Saturday, June 17, 2017

Bizarro Dream #61717

There are three aspects of dreams, the way I see it. There's the dream itself, which often I don't remember completely. Then there's the conscious memory of the dream, which is like putting a puzzle together with missing pieces. I provide the missing pieces when I'm awake. Sometimes the people in the dream represent different people in real life. I don't know exactly why this happens. And then there's my interpretation of the dream. There's probably a fourth element as well, which would be a "proper" dream interpreter's assessment; but I rarely take it to that level.
The first bits I remember about this particular dream is traveling with a group of people. We're not particularly friends in the sense of the way. We're compadres as a matter of circumstance, convenience and happenstance.
We are moving through a wooded area like a city park and there are dead animals, mostly dogs, along the road... mostly along the sides of the path. I recognize a few of them from my awakened times... (real life) as those that I saw and spoke to while walking around Georgetown. Sometimes the driver would roll right over a corpse and I'd hear a disembodied female voice from behind me go, "Ewwww." As we went further I'd hear more and more "Ewwws" in chorus as if my compadres had woken up to the possibility that there was a problem but didn't know what. It was as if their shrieks had been reduced to a reflex.
I stayed silent, even when the dead animals on the side if the road became horses.
Just a note here; ideas, images and possible interpretations come to me as I transcribe my dreams. I believe writing it out helps me understand it.
Finally, we stopped. Whatever vehicle or vehicles in which we were riding were gone (I think that my mind disposes of equipment and items it deems necessary or cannot conjure. Phone numbers are a great example.)
Back to the dream.
I am occupying the body of the recently deceased Adam West, but I am me inside. I'm either some kind of tracker/trapper, maybe a soldier or burnt out vet, (which is the character I play in real life), or some kind of mercenary between gigs. In either case, I have the notion that something isn't right with the situation.

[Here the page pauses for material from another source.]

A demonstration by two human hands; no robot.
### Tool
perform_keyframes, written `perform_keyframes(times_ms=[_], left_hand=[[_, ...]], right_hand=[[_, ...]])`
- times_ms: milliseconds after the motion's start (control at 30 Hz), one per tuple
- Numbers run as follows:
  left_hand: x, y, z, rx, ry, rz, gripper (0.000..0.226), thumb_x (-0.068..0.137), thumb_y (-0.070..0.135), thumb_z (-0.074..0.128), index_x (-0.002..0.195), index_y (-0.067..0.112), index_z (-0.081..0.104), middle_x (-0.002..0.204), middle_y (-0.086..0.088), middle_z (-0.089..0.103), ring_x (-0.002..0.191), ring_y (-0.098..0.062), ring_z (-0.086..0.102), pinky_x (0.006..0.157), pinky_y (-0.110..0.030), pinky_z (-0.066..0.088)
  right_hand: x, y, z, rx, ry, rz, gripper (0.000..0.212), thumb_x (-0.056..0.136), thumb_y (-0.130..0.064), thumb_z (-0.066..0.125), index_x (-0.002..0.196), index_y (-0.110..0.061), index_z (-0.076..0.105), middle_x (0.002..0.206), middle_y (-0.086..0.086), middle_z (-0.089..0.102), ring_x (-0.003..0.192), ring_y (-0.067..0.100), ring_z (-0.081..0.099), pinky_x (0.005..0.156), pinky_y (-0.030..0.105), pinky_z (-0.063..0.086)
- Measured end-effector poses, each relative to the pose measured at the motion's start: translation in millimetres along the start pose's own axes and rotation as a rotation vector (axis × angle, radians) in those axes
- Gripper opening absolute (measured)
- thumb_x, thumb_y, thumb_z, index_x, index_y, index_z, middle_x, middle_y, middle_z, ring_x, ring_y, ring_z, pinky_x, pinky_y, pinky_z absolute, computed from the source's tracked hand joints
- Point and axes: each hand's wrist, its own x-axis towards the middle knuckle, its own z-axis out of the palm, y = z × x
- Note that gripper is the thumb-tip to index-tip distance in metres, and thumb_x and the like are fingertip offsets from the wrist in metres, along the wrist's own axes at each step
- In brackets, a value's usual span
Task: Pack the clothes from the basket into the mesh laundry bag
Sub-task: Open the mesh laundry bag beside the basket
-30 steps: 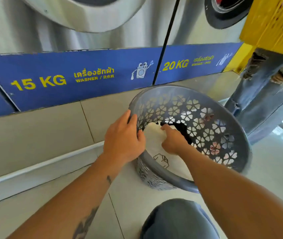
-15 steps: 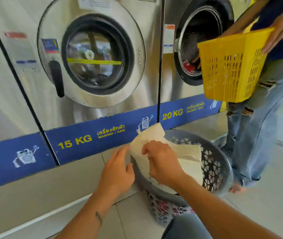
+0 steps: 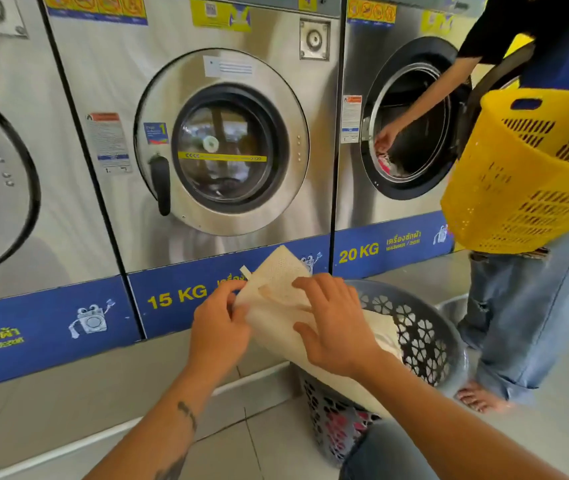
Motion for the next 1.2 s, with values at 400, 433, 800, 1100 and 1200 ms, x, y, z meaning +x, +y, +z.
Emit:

The people I arrived with are all like young, some might say privileged hippie travelers, (like those I've seen during my journey) and they're jumping around being amazed by trees and nature and freedom and stuff, completely oblivious to anything outside of themselves and their own gratification. I however feel a sense of impending danger.
A small group of less than a dozen men enter the clearing unnoticed it seemed, by anyone but me.
I sensed that they were up to no good, so I just got my gear and walked away. The men didn't try to stop me, with words or deeds. I never looked back.
Eventually I came to an area that seemed secure. There was a cave. I entered. This is where I would camp out for a while.
Inside the cave opposite the end of a log on which I was sitting, there was a light. It wasn't fire and it wasn't the sun. It was kind if a halogen light, artificial. I think this was my signal to wake up.
My Interpretation
For some unknown reason... maybe chronic caring, I've been frustrated with my social media "friends" who are still thinking in terms of factions and seem to me to be missing the big picture, which is essentially that the powers that be... aka "The Elites" are screwing us all over and setting us up for some kind of (economic?) disaster in which the followers of faction A will blame the followers of faction B, and both sides will be goaded into some kind of (proxy) "war" that will distract them, and most of humanity, (mainly the western word) away from the primary agenda.
What agenda?
The one I most believe, because it makes the most sense to me, is the dissolution of the United States, centralized control from Europe, in order to access the resources of the land and exploit the country's human resources as well.
In my opinion the majority of my compadres who engage in what I believe are childish insults against those they dislike and misguided allegiances to those with whom they agree and admire, have been easily distracted from the greater danger.
The problem is, I'm not certain of this and without certainty I couldn't manage to rouse the passion and charisma necessary to create a cohesive squad to defend against a particular threat.
That's why, in the dream... and arguably in real life, I simply walked away.
As for the cave? I think my mind is my cave. And the light? That may have to be revealed in a different dream.